EXERCISE – Below are lines of data, and only some are wanted. Please repeat exactly those from the line that has "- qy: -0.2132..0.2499" through the line that has "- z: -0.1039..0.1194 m".

INPUT DATA –
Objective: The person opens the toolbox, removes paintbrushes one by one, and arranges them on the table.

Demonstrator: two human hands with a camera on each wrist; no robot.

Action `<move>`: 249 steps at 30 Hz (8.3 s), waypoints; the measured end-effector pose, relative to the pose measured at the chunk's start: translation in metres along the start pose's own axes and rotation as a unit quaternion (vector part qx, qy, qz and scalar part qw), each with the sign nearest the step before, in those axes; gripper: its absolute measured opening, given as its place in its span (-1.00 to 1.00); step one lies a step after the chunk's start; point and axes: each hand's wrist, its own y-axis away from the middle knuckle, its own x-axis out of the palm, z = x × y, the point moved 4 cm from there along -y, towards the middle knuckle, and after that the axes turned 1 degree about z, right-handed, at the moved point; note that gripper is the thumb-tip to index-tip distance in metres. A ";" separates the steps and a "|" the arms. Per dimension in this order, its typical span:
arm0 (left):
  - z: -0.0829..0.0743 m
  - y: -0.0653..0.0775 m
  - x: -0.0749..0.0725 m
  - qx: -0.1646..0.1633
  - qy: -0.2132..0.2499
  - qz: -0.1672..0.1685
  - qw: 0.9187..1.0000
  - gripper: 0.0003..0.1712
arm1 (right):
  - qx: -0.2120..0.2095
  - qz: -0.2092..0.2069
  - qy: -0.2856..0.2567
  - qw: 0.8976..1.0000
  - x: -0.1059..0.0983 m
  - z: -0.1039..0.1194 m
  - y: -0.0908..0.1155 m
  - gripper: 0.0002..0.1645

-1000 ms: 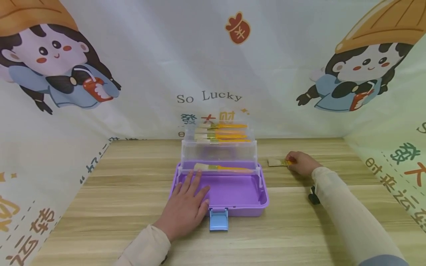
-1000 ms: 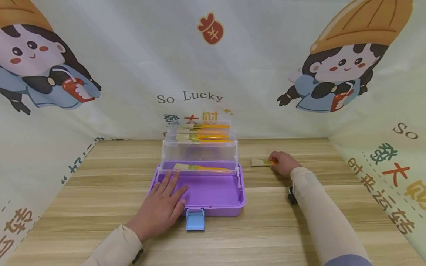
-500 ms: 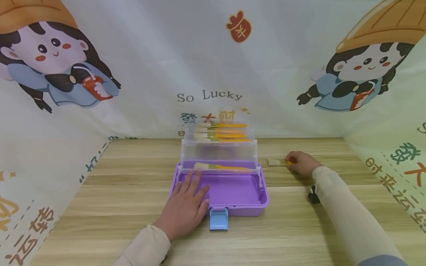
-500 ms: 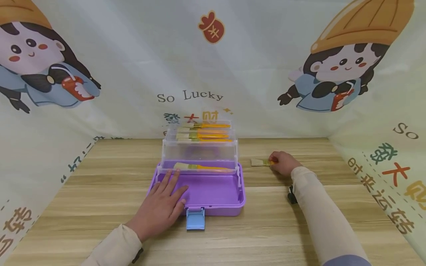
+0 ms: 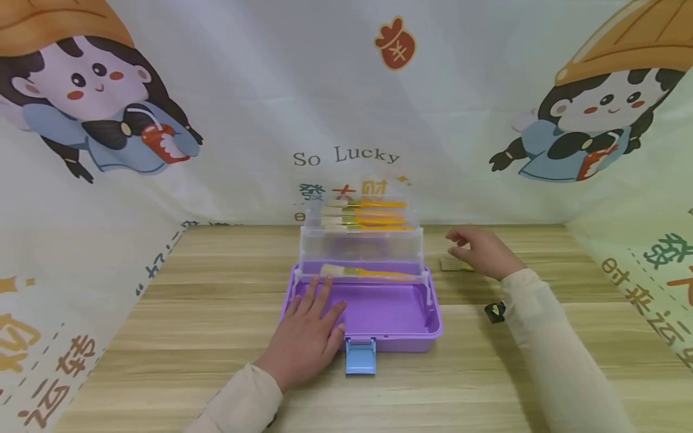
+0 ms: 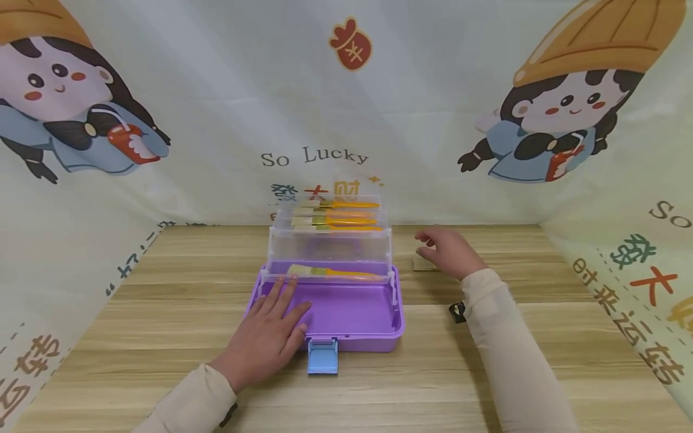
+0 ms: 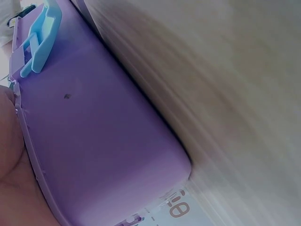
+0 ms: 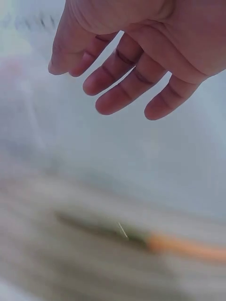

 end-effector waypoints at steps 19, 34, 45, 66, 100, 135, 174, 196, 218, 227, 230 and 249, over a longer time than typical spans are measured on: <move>-0.001 -0.001 -0.001 -0.006 0.000 0.003 1.000 -0.43 | -0.136 0.015 -0.007 0.991 0.016 0.124 -0.015 -0.68; -0.001 -0.002 -0.002 -0.008 0.002 0.005 1.000 -0.46 | -0.194 0.060 -0.008 0.979 0.055 0.147 -0.030 -0.75; -0.001 -0.002 -0.001 -0.006 0.000 0.005 1.000 -0.45 | -0.212 0.080 0.015 0.974 0.071 0.144 -0.034 -0.81; -0.002 -0.001 -0.003 -0.002 0.000 -0.010 1.000 -0.47 | -0.167 0.104 0.035 0.980 0.078 0.140 -0.039 -0.64; -0.002 -0.002 -0.003 -0.003 0.002 -0.010 1.000 -0.48 | -0.123 0.139 -0.006 0.983 0.076 0.135 -0.058 -0.77; -0.002 -0.001 -0.001 -0.002 -0.001 -0.012 1.000 -0.48 | -0.123 0.048 0.003 0.991 0.083 0.136 -0.064 -0.83; -0.002 0.000 -0.002 -0.008 0.002 0.004 1.000 -0.43 | -0.104 -0.029 -0.050 0.993 0.001 0.097 0.000 -0.79; -0.002 0.000 -0.002 -0.003 0.003 -0.003 1.000 -0.43 | -0.037 -0.058 -0.011 0.998 -0.006 0.001 0.065 -0.79; -0.001 -0.001 -0.001 -0.004 0.001 -0.004 1.000 -0.44 | 0.016 0.024 0.014 0.999 0.015 -0.052 0.070 -0.86; -0.002 0.000 -0.002 -0.005 0.004 0.003 1.000 -0.42 | 0.014 0.046 0.014 0.999 0.022 -0.056 0.064 -0.85; -0.002 0.000 -0.002 -0.004 0.002 0.003 1.000 -0.41 | 0.014 0.052 0.009 0.998 0.024 -0.056 0.062 -0.84; -0.001 0.000 -0.001 -0.004 -0.003 -0.002 1.000 -0.41 | 0.011 0.068 0.003 0.998 0.025 -0.060 0.050 -0.86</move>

SOLVED PROBLEM –
  - qy: -0.2132..0.2499
  - qz: -0.1672..0.1685
  - qw: 0.9187..1.0000
  - gripper: 0.0003..0.1712
arm1 (right):
  - qx: -0.2120..0.2095
  - qz: -0.2092..0.2069
  - qy: -0.2856..0.2567
  - qw: 0.8976..1.0000
  - x: -0.1059..0.0983 m
  - z: -0.1039..0.1194 m

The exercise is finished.